AVAILABLE RECORDS Block Start
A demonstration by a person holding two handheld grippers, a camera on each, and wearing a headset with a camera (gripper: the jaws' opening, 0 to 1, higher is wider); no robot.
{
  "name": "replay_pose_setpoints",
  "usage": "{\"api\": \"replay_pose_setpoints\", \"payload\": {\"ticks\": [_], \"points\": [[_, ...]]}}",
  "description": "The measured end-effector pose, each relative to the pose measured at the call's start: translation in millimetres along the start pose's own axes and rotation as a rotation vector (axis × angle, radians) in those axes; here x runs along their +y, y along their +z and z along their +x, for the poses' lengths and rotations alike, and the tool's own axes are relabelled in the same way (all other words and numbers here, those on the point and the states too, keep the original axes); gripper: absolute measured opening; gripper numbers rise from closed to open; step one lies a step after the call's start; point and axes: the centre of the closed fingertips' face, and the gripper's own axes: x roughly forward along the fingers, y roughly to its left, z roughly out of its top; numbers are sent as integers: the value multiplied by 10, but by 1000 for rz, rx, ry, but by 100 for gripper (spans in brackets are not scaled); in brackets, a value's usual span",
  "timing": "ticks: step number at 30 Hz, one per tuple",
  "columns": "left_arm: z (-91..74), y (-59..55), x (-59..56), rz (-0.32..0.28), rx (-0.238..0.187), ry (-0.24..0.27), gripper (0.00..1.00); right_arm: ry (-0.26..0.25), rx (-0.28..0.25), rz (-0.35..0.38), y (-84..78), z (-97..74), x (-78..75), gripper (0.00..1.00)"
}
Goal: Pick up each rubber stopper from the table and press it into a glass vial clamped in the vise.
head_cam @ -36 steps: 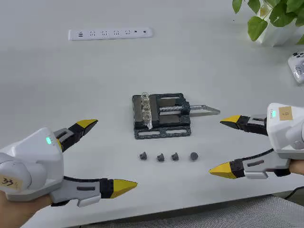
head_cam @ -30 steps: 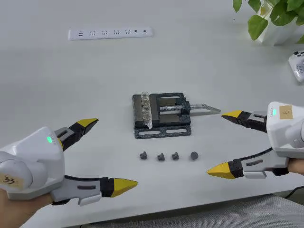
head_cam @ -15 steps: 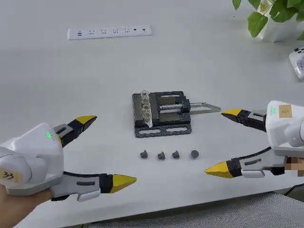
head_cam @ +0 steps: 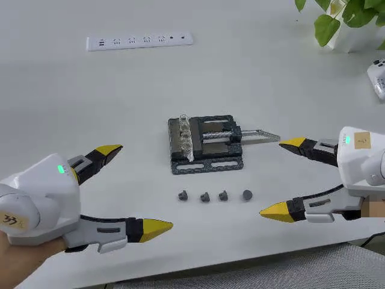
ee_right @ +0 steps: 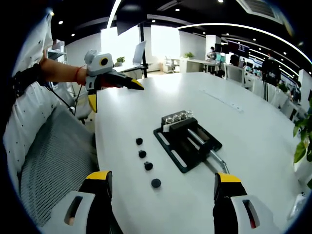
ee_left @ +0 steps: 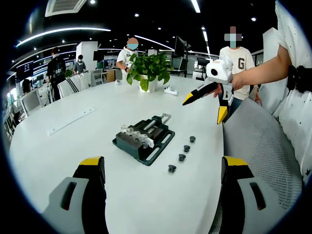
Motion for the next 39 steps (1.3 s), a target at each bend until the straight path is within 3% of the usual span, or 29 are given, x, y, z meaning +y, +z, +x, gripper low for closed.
{"api": "replay_pose_setpoints", "payload": {"ticks": [20,39], "points": [[2,-5,18,8,-3,-5,99,11,23,-5,-63,-7,-17,79],[3,-16,52,20,1,-10,99,33,56,-30,-28,34,2,73]]}}
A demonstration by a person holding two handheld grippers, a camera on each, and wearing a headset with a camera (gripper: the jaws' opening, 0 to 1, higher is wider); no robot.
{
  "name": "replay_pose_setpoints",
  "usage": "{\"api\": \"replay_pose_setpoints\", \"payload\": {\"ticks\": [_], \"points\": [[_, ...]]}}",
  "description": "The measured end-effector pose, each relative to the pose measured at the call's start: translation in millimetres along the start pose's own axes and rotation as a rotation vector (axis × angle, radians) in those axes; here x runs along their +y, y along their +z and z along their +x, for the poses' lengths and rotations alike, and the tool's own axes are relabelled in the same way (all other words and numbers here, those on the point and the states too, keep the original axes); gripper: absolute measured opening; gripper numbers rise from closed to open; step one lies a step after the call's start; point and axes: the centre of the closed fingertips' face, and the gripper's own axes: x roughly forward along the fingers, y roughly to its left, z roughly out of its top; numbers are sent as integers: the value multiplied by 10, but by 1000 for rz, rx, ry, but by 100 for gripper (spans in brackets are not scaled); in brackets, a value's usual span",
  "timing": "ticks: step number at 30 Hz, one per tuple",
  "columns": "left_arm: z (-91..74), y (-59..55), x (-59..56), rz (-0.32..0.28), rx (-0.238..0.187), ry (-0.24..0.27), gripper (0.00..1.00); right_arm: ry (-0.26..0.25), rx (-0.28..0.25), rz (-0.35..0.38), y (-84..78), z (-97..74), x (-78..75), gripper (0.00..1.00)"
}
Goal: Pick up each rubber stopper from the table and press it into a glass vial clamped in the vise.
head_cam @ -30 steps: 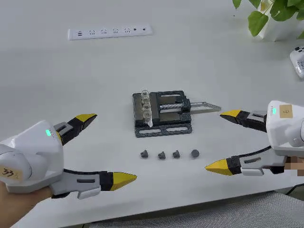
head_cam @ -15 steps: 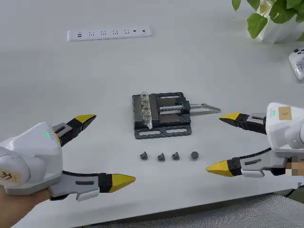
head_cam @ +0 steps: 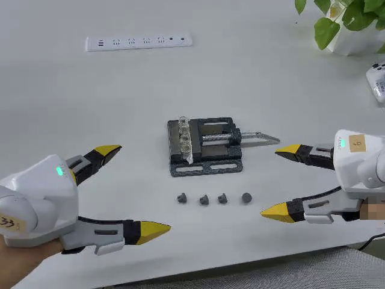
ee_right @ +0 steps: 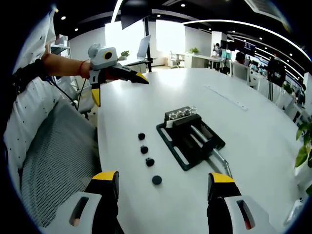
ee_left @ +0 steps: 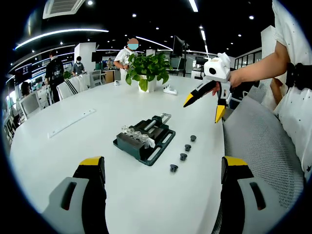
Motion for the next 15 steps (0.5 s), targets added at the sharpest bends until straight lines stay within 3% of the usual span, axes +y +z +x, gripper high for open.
{"api": "replay_pose_setpoints", "payload": {"ticks": [15], "points": [[37,15,-49,-1,6,-10,99,48,52,-36,-26,47,43,60]]}}
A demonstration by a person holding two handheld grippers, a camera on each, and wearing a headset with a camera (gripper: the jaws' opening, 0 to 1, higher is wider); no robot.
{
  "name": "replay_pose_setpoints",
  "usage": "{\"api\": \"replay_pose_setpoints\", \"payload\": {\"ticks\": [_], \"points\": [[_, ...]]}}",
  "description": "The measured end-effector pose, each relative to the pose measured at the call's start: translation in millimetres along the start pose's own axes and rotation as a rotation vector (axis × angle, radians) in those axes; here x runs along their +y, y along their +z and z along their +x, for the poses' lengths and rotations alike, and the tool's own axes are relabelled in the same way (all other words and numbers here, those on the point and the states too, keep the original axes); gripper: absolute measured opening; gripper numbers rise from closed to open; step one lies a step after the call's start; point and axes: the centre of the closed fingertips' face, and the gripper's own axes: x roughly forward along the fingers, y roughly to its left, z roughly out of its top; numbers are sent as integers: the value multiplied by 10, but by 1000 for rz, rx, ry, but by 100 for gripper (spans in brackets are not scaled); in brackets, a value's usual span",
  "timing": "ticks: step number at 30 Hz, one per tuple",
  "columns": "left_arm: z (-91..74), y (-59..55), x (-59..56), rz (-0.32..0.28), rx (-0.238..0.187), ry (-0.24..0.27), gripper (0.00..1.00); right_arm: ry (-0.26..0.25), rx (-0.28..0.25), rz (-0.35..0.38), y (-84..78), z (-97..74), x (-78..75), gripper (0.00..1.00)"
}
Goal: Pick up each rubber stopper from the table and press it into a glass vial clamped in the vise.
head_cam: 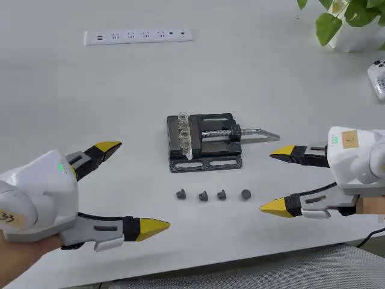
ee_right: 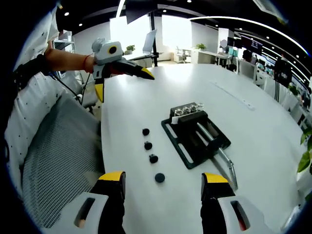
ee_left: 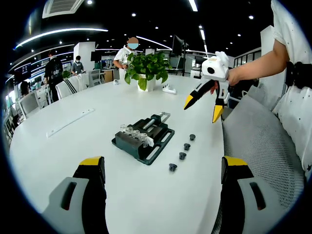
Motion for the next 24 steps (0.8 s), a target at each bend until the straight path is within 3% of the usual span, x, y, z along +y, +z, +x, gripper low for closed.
{"api": "replay_pose_setpoints", "payload": {"ticks": [12,24], "points": [[-11,-25,3,-8,-6,1,99,52,67,-68,-3,90,48,50],[-8,-56,-2,-14,-9,-3,99,115,192,-180,-85,242,130,33]]}}
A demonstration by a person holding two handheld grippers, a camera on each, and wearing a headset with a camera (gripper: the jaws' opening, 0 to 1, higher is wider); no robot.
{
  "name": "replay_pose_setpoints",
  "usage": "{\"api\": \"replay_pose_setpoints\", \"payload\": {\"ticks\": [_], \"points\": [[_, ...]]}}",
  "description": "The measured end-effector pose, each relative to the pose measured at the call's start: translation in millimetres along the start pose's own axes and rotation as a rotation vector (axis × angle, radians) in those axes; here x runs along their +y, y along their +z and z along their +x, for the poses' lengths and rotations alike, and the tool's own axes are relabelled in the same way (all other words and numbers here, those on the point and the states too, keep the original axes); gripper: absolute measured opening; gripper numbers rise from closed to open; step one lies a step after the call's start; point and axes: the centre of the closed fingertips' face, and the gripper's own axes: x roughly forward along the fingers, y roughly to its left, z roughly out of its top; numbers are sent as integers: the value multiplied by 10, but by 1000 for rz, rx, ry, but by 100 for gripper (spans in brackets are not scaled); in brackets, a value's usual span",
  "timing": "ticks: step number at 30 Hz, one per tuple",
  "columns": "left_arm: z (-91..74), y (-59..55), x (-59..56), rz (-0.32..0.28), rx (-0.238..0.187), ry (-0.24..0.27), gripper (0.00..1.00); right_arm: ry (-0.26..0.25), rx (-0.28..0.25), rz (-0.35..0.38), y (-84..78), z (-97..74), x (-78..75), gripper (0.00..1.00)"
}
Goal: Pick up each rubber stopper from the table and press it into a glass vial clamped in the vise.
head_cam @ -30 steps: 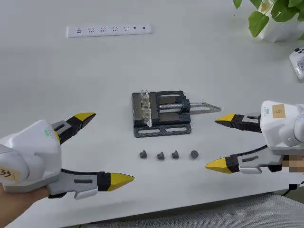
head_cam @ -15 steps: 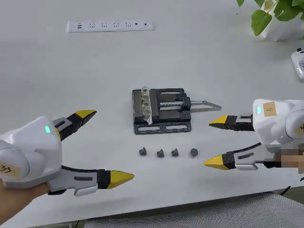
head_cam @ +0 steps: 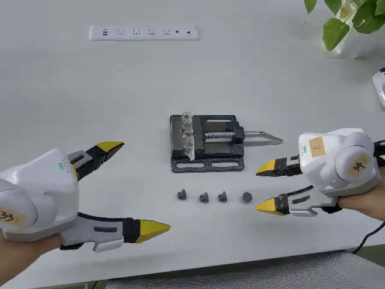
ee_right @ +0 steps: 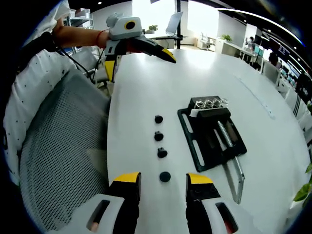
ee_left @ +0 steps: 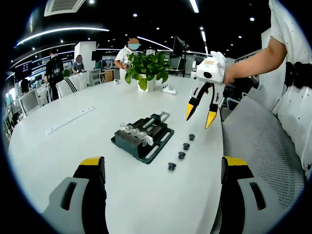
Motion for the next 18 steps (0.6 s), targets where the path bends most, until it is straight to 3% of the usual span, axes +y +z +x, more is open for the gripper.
{"api": "replay_pose_setpoints", "payload": {"ticks": [7,18], "points": [[-9,-21,8,-9,-7,1,99,23,90,-89,-69,112,8,25],[-18,-21,-11,-23,-13,4,97,63,174,-161,-157,260,33,16]]}}
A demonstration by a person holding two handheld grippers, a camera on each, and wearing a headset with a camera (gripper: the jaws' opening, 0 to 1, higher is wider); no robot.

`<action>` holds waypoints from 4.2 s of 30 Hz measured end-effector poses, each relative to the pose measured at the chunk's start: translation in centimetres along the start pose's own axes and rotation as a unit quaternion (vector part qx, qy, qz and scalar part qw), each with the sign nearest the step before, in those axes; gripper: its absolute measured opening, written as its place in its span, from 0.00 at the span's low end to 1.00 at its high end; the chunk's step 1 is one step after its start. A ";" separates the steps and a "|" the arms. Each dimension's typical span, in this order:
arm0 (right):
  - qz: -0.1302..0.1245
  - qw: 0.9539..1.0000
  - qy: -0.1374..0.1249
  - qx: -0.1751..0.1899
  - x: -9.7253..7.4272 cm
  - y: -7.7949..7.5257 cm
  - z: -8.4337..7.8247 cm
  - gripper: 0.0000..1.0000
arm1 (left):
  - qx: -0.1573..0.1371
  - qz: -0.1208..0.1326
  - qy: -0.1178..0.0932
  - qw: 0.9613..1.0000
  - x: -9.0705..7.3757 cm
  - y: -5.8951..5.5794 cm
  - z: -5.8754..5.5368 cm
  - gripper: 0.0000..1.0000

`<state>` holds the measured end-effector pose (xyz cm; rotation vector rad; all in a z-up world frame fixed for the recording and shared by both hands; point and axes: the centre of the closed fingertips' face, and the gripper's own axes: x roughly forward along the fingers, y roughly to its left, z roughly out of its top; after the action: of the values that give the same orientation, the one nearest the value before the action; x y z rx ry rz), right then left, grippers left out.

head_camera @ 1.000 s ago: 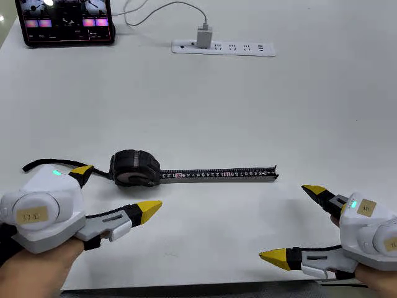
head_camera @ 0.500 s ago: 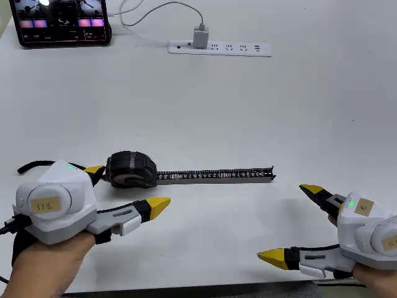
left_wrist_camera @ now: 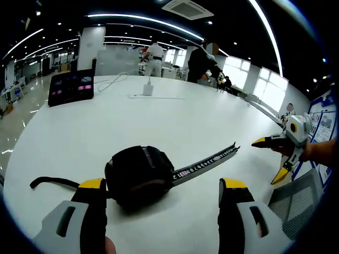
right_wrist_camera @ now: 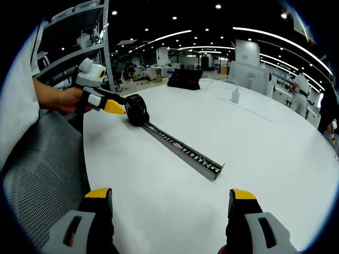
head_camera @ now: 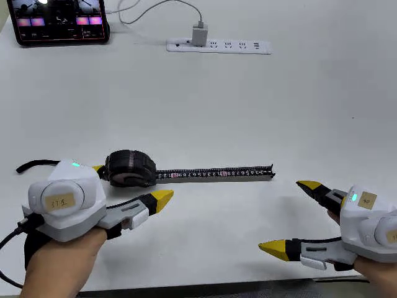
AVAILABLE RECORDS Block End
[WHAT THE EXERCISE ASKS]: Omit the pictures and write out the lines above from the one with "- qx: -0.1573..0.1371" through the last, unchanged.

[ANSWER BOX]:
  - qx: -0.1573..0.1371
  - qz: -0.1208..0.1326
  - qy: -0.1178..0.0932
  - qw: 0.9613..1.0000
  - x: -9.0705..7.3757 cm
  - y: -5.8951..5.5794 cm
  - z: -5.8754..5.5368 cm
  - gripper: 0.0000..1.0000

`<state>` holds the measured end-effector pose (xyz cm; rotation vector rad; all in a z-up world frame fixed for the recording and shared by both hands; point and axes: the centre of the closed fingertips' face, and the gripper's own axes: x roughly forward along the fingers, y roughly to its left, z roughly out of its top; after the action: of the values that give the same orientation, the one nearest the value before the action; x y z rx ry rz), right then left, grippers left out.

head_camera @ 1.000 s ago: 
head_camera @ 0.500 s ago: 
left_wrist_camera @ now: 
right_wrist_camera @ now: 
head_camera @ now: 

This exercise requires no further work.